WORK TO COMPLETE ::
Among the lines of the records, find all that carry the word "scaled" and copy them.

Entries taken from a collection ::
□ □ □

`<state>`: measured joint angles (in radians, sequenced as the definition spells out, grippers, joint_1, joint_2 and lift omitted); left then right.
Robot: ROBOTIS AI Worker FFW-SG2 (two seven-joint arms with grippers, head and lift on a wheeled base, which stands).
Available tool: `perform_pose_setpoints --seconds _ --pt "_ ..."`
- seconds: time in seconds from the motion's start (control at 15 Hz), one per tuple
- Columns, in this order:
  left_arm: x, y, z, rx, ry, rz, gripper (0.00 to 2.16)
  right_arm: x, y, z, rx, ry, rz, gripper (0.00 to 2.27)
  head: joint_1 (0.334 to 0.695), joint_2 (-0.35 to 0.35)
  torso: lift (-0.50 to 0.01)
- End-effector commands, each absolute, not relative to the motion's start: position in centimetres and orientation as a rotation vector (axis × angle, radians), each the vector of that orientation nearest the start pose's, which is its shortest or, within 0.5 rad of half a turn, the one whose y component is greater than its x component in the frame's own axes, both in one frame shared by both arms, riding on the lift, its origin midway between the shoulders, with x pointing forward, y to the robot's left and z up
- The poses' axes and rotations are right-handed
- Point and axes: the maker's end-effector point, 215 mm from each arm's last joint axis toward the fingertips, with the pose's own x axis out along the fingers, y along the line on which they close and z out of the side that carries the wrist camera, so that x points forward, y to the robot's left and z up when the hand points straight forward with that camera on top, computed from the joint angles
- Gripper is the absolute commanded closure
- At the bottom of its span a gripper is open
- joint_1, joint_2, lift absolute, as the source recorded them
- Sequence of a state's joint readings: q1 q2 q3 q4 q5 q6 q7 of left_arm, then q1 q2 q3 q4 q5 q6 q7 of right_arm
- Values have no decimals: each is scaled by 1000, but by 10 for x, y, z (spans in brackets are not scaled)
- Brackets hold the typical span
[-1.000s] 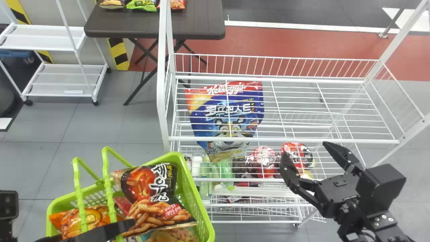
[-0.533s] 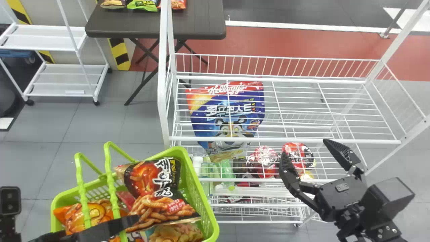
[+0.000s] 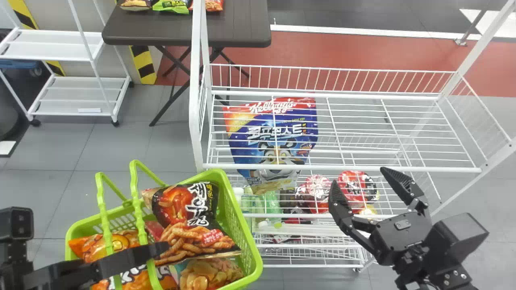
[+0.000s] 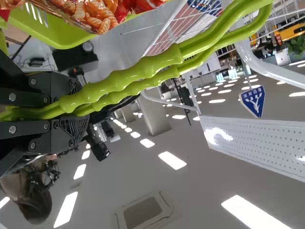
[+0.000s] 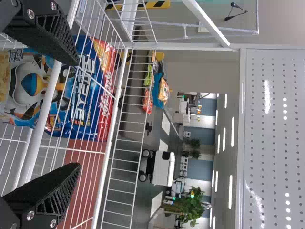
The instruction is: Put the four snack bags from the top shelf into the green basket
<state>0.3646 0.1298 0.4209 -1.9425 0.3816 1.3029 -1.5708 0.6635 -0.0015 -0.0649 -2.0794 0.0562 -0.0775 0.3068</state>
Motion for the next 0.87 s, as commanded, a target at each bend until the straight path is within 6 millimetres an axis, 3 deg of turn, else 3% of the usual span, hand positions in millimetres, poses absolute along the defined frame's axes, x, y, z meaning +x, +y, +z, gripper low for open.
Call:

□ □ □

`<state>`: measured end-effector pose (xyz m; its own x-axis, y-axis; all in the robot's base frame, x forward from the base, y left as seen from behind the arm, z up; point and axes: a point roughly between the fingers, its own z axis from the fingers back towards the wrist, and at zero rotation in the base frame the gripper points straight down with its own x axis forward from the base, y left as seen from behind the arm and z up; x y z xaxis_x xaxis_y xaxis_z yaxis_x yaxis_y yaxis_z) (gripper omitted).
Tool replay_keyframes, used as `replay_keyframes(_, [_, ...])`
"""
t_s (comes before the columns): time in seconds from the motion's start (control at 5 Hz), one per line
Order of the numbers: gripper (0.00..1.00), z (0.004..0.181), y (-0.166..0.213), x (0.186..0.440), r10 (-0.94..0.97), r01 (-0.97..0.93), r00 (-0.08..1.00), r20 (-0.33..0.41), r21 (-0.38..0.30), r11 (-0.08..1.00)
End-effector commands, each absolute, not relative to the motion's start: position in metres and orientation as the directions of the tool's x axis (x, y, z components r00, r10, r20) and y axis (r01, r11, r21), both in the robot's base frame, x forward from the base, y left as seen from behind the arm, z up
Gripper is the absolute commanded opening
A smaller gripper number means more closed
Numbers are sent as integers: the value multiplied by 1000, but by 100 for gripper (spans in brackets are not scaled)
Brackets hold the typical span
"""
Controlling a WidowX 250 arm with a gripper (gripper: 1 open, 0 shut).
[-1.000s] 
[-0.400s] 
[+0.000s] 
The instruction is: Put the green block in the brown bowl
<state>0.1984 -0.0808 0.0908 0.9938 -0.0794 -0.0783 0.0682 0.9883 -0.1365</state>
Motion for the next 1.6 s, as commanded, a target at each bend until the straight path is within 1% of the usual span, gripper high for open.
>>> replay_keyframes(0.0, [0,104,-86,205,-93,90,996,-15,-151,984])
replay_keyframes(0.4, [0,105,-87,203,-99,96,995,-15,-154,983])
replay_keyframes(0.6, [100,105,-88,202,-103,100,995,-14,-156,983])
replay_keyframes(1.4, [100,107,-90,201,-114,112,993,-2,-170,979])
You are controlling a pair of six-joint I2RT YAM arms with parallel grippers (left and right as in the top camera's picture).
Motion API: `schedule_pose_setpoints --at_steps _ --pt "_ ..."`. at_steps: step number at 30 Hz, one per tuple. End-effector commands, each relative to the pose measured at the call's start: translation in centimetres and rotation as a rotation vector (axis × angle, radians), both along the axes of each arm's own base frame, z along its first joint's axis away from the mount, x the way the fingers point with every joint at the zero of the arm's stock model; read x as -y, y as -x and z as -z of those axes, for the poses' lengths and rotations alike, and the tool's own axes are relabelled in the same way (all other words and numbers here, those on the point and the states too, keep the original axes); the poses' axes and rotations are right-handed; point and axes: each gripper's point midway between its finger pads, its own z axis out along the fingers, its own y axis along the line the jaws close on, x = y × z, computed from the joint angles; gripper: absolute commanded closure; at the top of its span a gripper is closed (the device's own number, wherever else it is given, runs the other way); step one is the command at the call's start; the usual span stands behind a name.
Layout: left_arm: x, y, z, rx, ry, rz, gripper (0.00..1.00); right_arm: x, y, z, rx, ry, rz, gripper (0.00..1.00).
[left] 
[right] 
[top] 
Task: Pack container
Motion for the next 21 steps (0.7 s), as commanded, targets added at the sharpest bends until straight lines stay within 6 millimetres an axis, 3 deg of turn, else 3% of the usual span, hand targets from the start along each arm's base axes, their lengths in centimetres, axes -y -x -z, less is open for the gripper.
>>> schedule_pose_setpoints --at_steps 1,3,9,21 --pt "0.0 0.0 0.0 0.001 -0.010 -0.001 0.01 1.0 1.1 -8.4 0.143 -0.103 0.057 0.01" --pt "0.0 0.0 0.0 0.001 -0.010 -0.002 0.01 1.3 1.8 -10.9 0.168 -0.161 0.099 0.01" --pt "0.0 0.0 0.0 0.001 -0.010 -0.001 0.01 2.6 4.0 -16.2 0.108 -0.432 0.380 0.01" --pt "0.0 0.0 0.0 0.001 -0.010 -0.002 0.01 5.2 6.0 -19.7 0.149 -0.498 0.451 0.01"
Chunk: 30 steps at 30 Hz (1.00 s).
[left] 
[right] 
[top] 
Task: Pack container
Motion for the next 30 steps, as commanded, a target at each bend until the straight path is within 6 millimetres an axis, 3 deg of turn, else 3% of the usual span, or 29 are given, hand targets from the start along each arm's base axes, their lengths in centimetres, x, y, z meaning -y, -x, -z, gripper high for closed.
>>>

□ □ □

RESULT OF THIS TASK ::
- Values have no decimals: each is scaled by 1000, but by 10 for x, y, z (spans in brackets are not scaled)
Numbers are sent as integers: the value multiplied by 1000, but by 100 for gripper (spans in brackets are not scaled)

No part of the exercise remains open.